Jorge Mulumba, na maioria dos temas, optou pela puíta, instrumento relegado ao esquecimento nos tempos actuais. Cantou e teve a cumplicidade do hungu e da lata. O suporte de Pascoal Caminha marcando no dikindu e o de João Eliseu encorajavam Sebastian Gramss, no contrabaixo, demonstrando ser apaixonado por fusões rítmicas e sonoras.
Cena Musical Angolana
Gramss, principal responsável deste encontro musical, fez um balanço positivo da iniciativa e espera levar o projecto até a Alemanha. Apesar da timidez e da insegurança que os artistas demonstraram nos primeiros ensaios, conseguiu, a par de Jorge Mulumba, fazer arranjos que surpreenderão tanto os conservadores quanto os inovadores musicais. Os alemães experimentaram outros sons, como ficou provado numa animada jamsession com Ndaka Yo Wiñi e jovens artistas gospel.
Gabriele Stiller-Kern, directora do Goethe Institut, falando do encontro musical entre o Trio de Jazz Slowfox e o grupo NguamiMaka, revelou o seguinte: “No ano passado, o Goethe-Institut convidou Sebastian Gramss, líder da premiada banda Slowfox, para realizar uma pesquisa sobre a cena musical em Angola. Sebastian conheceu mais do que 60 artistas, e foi no pátio do Palácio de Ferro que ouviu a música dos Nguami Maka pela primeira vez.”

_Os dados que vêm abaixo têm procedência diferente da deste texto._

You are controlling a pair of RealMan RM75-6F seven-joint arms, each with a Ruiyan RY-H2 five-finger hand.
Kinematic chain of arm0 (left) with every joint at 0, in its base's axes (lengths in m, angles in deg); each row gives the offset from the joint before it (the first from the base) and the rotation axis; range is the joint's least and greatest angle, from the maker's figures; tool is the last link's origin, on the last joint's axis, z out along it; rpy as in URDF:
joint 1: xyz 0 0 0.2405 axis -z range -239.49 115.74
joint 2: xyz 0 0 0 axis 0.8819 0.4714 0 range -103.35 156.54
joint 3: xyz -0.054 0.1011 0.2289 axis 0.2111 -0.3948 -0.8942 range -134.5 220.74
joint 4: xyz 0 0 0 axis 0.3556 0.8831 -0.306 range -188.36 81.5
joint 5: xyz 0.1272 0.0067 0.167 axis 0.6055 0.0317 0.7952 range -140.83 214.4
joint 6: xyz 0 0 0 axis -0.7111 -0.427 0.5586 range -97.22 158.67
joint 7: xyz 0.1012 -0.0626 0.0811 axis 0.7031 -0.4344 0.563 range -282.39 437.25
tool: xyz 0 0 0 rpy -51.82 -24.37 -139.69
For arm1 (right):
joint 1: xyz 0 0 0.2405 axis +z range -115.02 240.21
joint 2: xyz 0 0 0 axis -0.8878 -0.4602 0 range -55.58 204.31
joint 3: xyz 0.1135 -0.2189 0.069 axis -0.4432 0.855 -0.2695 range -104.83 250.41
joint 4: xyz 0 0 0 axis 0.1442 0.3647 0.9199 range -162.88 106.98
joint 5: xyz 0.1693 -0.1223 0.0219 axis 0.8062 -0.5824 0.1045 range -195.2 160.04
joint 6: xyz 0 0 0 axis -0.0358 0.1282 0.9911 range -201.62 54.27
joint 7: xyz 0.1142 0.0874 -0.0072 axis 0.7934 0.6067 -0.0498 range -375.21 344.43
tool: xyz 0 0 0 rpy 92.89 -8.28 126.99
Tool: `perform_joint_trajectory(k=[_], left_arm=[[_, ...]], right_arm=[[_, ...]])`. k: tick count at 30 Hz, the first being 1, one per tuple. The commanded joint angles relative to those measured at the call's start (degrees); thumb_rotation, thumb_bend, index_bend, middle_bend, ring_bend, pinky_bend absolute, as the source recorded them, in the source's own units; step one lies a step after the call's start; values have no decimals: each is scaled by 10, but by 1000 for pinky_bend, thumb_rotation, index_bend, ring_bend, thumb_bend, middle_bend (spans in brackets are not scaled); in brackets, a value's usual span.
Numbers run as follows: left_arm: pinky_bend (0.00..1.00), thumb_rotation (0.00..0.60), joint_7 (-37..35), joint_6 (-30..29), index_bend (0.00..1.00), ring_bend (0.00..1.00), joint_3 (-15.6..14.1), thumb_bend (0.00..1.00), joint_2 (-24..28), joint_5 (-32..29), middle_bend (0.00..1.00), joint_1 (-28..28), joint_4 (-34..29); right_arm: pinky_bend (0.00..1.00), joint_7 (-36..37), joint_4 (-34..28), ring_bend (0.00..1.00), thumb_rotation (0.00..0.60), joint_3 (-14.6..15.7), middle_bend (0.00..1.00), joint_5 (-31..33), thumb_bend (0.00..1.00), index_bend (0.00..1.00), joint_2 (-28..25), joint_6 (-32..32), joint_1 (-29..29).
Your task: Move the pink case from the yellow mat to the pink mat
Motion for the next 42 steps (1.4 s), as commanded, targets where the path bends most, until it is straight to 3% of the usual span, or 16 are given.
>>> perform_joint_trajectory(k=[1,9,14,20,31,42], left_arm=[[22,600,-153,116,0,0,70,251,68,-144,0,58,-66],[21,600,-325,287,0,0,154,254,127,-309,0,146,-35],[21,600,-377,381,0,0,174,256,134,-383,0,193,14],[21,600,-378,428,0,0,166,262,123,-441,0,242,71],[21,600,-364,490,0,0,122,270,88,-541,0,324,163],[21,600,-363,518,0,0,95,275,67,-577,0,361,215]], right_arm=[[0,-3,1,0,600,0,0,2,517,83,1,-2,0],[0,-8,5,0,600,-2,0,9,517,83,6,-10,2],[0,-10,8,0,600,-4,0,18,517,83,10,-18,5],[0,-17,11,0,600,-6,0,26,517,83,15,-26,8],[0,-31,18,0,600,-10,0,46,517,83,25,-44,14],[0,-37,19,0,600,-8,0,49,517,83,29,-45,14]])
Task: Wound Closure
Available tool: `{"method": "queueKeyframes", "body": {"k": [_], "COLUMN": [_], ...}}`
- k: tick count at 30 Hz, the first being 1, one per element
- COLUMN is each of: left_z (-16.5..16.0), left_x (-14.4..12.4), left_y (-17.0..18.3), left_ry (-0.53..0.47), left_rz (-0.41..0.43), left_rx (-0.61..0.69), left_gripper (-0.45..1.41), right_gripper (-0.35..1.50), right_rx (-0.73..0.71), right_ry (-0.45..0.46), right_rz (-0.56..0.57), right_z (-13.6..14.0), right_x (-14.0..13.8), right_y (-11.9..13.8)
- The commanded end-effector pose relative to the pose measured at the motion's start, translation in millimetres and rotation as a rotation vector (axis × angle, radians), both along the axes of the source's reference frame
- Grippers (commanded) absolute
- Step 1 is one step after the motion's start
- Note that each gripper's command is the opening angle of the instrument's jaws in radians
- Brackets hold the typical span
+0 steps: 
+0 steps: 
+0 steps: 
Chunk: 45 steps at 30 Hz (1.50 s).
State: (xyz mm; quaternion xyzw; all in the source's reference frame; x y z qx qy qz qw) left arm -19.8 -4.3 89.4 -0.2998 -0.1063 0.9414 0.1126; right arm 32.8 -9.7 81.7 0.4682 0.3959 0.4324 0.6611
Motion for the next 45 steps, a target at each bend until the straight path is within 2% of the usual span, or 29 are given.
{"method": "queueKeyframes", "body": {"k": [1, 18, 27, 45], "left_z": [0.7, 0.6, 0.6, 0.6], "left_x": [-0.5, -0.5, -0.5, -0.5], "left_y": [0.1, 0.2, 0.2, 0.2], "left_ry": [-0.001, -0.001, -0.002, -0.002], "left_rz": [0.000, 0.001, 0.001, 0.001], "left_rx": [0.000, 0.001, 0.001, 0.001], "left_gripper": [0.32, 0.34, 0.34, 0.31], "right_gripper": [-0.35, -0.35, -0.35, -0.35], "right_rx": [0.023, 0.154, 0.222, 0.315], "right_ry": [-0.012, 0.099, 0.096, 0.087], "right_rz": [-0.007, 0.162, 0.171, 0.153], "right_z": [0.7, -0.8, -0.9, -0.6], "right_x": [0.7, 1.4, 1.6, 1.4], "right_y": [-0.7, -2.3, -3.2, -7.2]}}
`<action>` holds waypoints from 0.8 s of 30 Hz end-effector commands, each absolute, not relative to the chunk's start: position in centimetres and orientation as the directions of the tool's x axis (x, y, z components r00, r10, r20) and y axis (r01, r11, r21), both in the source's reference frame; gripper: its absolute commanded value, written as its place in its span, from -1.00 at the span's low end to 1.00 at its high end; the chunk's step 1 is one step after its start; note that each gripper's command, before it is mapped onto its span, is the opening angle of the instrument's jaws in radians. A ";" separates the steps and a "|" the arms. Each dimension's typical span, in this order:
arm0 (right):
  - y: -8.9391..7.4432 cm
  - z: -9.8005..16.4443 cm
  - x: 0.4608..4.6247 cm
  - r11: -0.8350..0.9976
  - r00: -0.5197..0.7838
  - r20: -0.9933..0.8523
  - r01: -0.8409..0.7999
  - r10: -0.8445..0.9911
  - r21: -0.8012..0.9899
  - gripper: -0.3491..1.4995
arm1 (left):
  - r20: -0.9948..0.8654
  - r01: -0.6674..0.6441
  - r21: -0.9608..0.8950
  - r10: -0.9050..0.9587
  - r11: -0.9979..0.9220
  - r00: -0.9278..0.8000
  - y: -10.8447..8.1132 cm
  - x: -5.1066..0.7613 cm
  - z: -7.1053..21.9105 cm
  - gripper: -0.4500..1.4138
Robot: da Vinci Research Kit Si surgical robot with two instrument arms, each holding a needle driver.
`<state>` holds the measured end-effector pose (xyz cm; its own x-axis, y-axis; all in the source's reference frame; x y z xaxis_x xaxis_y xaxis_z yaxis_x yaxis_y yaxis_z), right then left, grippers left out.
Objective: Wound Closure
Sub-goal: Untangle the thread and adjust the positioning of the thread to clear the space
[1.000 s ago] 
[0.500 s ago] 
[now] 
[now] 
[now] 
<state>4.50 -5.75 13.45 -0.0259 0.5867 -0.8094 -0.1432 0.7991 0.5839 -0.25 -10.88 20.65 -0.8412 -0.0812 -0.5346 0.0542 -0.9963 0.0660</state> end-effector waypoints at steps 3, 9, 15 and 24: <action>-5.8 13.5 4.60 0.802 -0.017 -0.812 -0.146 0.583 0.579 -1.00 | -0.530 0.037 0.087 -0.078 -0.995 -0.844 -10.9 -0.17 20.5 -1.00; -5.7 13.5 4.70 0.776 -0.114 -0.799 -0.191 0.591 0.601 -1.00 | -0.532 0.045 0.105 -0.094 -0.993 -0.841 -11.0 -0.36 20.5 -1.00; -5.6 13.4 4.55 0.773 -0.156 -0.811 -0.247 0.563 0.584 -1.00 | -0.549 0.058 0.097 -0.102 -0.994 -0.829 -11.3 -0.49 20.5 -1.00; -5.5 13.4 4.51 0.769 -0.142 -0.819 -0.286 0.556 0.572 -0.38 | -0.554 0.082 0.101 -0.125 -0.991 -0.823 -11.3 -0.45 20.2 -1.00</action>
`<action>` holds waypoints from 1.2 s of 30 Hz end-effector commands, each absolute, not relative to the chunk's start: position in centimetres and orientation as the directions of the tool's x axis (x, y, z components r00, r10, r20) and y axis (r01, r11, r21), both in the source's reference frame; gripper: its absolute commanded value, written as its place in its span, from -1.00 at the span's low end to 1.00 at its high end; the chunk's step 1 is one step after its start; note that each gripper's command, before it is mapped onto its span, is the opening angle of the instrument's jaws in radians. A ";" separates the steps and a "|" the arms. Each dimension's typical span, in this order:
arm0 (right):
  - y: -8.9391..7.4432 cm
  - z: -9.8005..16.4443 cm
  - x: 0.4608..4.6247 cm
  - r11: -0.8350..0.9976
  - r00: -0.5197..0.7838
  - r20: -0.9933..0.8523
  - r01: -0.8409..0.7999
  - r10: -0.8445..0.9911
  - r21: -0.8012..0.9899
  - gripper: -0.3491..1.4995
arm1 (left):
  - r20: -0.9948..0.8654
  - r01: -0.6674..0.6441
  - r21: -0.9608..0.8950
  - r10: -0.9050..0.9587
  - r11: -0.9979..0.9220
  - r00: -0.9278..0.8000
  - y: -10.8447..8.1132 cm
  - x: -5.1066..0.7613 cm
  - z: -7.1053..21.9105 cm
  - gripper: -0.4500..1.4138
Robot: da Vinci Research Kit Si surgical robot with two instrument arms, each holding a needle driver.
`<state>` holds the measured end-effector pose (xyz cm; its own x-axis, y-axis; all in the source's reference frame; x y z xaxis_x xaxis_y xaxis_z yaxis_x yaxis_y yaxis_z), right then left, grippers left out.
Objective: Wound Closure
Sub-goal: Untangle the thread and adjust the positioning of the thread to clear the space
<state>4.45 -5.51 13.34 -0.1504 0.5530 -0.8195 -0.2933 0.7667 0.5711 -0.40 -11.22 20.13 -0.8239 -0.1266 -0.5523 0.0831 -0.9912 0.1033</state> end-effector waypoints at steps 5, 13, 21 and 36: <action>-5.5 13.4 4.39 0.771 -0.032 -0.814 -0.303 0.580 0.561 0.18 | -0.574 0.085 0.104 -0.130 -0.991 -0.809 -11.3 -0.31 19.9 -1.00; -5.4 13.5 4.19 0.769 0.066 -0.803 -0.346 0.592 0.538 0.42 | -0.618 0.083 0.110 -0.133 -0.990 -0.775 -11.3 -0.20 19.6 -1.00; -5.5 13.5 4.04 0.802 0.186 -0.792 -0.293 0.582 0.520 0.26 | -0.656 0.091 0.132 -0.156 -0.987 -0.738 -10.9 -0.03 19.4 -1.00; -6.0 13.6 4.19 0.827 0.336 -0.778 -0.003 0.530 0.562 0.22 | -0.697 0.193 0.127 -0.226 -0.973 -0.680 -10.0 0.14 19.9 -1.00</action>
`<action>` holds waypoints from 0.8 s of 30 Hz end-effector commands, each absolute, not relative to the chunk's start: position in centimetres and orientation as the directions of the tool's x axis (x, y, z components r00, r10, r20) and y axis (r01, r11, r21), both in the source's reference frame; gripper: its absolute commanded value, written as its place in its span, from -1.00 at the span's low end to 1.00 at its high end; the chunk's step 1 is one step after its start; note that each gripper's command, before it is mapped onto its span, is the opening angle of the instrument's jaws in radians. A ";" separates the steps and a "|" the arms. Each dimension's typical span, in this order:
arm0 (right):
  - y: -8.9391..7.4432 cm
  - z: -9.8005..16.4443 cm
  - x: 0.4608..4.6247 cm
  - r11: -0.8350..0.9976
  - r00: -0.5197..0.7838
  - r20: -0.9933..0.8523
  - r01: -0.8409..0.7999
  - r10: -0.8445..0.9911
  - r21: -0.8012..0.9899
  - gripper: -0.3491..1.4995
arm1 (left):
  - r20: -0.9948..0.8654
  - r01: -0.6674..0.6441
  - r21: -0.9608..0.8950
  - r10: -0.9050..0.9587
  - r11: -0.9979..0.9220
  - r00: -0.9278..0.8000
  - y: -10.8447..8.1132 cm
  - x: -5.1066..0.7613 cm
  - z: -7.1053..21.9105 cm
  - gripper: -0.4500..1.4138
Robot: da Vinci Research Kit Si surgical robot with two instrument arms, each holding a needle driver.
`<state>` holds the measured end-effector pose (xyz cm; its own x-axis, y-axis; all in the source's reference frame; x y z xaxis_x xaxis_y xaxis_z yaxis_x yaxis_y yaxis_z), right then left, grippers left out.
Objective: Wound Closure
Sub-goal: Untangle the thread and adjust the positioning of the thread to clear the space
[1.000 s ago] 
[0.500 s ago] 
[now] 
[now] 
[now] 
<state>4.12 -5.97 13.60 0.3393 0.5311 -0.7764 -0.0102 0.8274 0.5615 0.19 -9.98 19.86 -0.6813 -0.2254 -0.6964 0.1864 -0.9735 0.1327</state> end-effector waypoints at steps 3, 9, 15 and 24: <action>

“Naquele dia Nguami Maka apresentou a sua música a um grupo de alunos para conhecer a música tradicional de Angola e Sebastian entendeu, que não é comum encontrar uma banda dedicada aos ritmos tradicionais da música angolana em Luanda. Entusiasmado pela beleza e pela força da música dos Nguami Maka, Sebastian percebeu que era com eles que ele queria experimentar novas aventuras musicais. De regresso à Alemanha, Sebastian mostrou as gravações trazidas de Luanda aos colegas do Slowfox e começou a preparar a colaboração com os Nguami Maka. Estas gravações mostram que os artistas não actuavam às cegas.”
Entusiasmada com o resultado, Gabriele reconheceu que, com o Nguami Maka, o Trio Slowox encontrou o seu parceiro ideal, afirmando que os músicos estão abertos a culturas diferentes, com orientação percussionista e uma postura experimentalista, que casou na perfeição com a vontade do Trio Slowfox de entrar na música angolana. Finalizou reiterando o desejo de conseguir dar continuidade a este dialogo intercultural e atribuir-lhe um nível artístico mais elevado, já no próximo ano na Alemanha.